Altra importante dimostrazione della volontà di ridurre la partecipazione dei cittadini alle principali scelte sono la modifica del quorum del referendum popolare e del diritto di petizione. Nella Costituzione vigente deve essere sostenuto da 500.000 firme. Il testo della riforma Renzi-Boschi lo porta e 800.000 elettori. La proposta di iniziativa popolare legislativa è possibile oggi con la sottoscrizione di 50.000 elettori; la proposta del Governo lo ha portato a 150.000 firme.

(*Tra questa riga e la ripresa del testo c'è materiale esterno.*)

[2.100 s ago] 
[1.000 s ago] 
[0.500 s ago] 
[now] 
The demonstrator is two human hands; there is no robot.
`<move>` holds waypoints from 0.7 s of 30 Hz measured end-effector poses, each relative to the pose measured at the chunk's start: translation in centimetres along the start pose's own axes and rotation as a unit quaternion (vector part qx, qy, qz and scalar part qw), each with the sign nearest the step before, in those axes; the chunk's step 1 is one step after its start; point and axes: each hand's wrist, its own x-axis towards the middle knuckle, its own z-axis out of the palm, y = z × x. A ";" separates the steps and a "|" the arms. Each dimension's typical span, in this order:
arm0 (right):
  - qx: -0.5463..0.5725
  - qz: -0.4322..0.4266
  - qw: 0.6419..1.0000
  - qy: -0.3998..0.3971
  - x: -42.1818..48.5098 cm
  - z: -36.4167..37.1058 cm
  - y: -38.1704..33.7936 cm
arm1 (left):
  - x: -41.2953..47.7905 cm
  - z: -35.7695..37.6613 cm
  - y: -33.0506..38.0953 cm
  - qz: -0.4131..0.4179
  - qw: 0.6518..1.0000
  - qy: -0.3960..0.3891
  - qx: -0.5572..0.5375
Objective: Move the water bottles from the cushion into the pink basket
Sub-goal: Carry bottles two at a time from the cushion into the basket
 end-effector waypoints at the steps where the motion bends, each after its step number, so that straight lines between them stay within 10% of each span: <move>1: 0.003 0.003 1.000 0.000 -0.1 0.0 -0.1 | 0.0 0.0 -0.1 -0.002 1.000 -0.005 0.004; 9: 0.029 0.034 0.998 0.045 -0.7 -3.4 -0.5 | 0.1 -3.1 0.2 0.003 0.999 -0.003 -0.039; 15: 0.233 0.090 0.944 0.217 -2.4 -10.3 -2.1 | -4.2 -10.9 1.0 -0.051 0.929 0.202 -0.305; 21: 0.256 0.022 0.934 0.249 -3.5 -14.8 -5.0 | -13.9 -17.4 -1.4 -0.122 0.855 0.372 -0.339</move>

La modifica di 47 articoli della Carta fondamentale dello Stato, nato dalla Resistenza ha sostituito la unicità del procedimento di formazione delle leggi con ben sette percorsi diversi. E’ intuitivo quali risultati potrà avere in un paese come l’Italia noto per la sua alluvionale produzione legislativa.

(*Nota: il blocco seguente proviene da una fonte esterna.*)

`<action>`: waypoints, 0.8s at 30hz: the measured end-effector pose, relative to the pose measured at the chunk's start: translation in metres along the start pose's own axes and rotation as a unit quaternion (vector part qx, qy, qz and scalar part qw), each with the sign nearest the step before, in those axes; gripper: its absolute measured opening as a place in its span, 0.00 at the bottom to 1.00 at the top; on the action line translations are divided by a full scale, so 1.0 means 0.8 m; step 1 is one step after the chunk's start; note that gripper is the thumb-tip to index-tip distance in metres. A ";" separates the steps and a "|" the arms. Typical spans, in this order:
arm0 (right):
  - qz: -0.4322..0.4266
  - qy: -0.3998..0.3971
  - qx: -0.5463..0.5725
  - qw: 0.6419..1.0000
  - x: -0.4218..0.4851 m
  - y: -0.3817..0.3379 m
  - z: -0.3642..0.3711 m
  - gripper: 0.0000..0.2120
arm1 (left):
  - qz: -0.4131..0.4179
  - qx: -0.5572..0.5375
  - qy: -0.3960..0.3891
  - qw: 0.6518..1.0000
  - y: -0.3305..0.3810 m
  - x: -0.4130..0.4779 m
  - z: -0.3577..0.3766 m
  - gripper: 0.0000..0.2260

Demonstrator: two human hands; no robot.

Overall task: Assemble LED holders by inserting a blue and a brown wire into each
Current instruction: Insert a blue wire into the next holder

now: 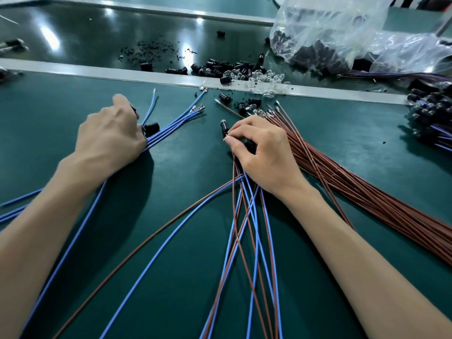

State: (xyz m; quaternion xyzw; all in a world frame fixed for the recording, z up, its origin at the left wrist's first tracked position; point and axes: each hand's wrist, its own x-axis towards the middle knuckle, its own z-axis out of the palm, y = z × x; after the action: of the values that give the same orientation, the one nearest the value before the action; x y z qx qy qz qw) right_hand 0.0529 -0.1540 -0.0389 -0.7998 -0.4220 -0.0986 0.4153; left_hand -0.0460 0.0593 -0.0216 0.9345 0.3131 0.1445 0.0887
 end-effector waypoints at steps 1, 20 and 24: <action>-0.002 0.004 0.002 1.000 0.000 -0.001 0.000 0.05 | 0.019 -0.025 0.011 0.999 0.002 -0.001 -0.001 0.07; 0.096 0.067 0.163 0.980 0.000 -0.006 -0.012 0.12 | 0.263 -0.407 -0.126 0.866 0.075 -0.057 0.005 0.14; 0.192 0.205 0.217 0.935 0.008 0.003 -0.016 0.14 | 0.239 -0.446 -0.184 0.843 0.060 -0.049 0.000 0.14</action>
State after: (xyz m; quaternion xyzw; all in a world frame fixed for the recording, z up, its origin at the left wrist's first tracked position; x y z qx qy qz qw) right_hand 0.0611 -0.1605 -0.0292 -0.7182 -0.1775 -0.0851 0.6674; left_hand -0.0491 -0.0020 -0.0177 0.8496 -0.0405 0.1105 0.5141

E’ opinione diffusa tra la maggioranza dei costituzionalisti italiani che il testo sostituisce il potere di iniziativa sottodimensionando le funzioni di iniziativa parlamentare rispetto a quelle del Governo. Un Parlamento confuso non potrà frenare un Governo che ricorda il passato inquietante del secolo scorso breve e crudele. Dopo una prima fase di assunzione del potere nel rispetto dei procedimenti legittimi seguirono, con Mussolini ed Hitrel, forme di dileggio degli organi di garanzia. Successivamente veniva introdotta una riduzione delle funzioni di controllo in nome della efficienza e della rapidità delle decisioni politiche. Si procedette con la nomina di collaboratori personalmente fidati in ruoli fondamentali a prescindere dalle competenze per eliminare quanti creassero difficoltà al leader. L’accreditamento delle capacità era accompagnato dalla obbedienza totale alle sue volontà. Si costituiva così un sistema autoritario tipico di tempi assai tristi per la libertà e la democrazia.
La legge Renzi-Boschi, nell’intento di realizzare una unità fittizia unità vanifica la indipendenza degli organi costituzionali e la sottoposizione degli stessi allo Stato di diritto (Mortati).
La separazione dei poteri, la loro posizione in relazioni di reciproco controllo oggi vieta che l’esercizio della sovranità sia conferito solo al potere esecutivo incorporando in esso totalmente l’unità delle scelte, mentre “l’indirizzo politico si coglie nel rapporto dialettico tra funzione normativa e funzione esecutiva” (Silvestri). Il che risponde all’esigenza di distribuire le competenze tra più organi che si controllino a vicenda per evitare l’irrazionalità del dispotismo.